In the entries below, find each line with the word "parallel" and return it.

─── Dataset entries

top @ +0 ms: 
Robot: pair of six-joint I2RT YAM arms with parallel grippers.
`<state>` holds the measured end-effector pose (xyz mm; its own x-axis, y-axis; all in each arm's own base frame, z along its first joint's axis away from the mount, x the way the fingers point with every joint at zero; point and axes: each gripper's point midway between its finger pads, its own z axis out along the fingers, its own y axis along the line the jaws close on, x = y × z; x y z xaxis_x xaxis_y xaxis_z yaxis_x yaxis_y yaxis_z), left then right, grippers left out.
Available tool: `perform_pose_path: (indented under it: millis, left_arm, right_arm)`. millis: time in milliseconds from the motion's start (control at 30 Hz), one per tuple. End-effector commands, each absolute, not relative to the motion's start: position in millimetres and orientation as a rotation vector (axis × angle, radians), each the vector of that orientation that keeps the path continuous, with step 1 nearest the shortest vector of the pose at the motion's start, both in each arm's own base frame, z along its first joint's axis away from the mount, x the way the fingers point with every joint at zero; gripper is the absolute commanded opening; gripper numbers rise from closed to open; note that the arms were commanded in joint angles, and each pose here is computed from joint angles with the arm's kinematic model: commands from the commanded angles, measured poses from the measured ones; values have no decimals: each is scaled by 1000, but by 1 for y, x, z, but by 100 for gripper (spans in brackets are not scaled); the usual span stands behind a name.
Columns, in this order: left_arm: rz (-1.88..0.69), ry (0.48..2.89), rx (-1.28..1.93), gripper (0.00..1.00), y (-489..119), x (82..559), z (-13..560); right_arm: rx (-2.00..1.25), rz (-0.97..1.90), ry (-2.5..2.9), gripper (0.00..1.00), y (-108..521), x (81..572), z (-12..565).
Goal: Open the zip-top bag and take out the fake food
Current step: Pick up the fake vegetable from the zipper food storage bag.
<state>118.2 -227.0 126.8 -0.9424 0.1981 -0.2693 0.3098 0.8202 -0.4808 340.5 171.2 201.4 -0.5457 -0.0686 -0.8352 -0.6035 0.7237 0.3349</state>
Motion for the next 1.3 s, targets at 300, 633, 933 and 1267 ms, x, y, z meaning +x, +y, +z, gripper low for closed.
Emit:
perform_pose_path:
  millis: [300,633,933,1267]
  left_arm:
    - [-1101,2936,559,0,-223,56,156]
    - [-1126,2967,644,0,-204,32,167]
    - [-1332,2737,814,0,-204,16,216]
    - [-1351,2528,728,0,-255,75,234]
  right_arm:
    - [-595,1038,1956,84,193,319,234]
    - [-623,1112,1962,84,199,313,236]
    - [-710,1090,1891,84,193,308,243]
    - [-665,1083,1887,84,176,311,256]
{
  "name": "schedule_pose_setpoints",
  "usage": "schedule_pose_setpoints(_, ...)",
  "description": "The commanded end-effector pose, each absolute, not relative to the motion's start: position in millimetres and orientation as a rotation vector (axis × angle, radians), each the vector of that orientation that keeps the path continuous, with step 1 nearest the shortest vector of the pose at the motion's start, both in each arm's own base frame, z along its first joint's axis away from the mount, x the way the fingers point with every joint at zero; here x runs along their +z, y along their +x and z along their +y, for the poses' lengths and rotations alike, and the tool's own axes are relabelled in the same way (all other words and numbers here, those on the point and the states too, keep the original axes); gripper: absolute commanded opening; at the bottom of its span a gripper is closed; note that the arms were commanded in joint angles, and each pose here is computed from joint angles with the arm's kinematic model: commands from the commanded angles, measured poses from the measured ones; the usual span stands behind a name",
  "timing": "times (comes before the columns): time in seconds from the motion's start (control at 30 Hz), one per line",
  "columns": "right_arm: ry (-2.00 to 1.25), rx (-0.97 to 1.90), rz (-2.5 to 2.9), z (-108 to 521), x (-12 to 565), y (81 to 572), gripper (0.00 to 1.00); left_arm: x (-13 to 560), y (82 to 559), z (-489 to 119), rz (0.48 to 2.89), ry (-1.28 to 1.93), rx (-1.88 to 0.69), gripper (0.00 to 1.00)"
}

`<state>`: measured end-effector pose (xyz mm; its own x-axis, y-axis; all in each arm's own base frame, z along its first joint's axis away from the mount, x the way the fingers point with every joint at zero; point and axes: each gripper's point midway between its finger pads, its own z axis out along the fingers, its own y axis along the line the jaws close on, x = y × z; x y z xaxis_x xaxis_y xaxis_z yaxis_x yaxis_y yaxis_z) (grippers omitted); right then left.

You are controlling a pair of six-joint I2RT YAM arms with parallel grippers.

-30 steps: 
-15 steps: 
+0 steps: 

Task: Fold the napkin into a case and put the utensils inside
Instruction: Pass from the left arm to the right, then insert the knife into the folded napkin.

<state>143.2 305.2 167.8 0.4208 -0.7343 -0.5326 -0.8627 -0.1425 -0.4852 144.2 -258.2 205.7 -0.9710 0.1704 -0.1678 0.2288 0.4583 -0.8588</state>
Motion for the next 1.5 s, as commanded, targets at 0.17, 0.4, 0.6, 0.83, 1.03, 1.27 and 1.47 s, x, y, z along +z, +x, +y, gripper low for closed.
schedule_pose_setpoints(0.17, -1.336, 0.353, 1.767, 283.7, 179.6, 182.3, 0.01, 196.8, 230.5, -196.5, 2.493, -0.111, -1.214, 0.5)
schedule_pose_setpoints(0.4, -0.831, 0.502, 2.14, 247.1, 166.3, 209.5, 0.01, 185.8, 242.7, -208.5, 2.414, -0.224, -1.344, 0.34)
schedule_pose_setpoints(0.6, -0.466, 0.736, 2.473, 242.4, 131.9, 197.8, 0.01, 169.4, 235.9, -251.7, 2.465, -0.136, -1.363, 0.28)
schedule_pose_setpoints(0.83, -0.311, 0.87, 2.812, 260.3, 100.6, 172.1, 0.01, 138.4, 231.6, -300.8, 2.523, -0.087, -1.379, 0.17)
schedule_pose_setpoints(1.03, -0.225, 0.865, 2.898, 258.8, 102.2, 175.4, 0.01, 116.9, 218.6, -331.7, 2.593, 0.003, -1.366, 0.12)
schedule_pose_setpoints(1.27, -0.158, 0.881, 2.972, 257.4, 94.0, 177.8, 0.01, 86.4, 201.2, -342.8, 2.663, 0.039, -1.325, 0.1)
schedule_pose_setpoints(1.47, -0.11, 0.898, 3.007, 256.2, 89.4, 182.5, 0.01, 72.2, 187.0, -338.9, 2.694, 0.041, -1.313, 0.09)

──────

Result of the task:
Robot: pair of six-joint I2RT YAM arms with parallel grippers.
You are controlling a pair of six-joint I2RT YAM arms with parallel grippers.

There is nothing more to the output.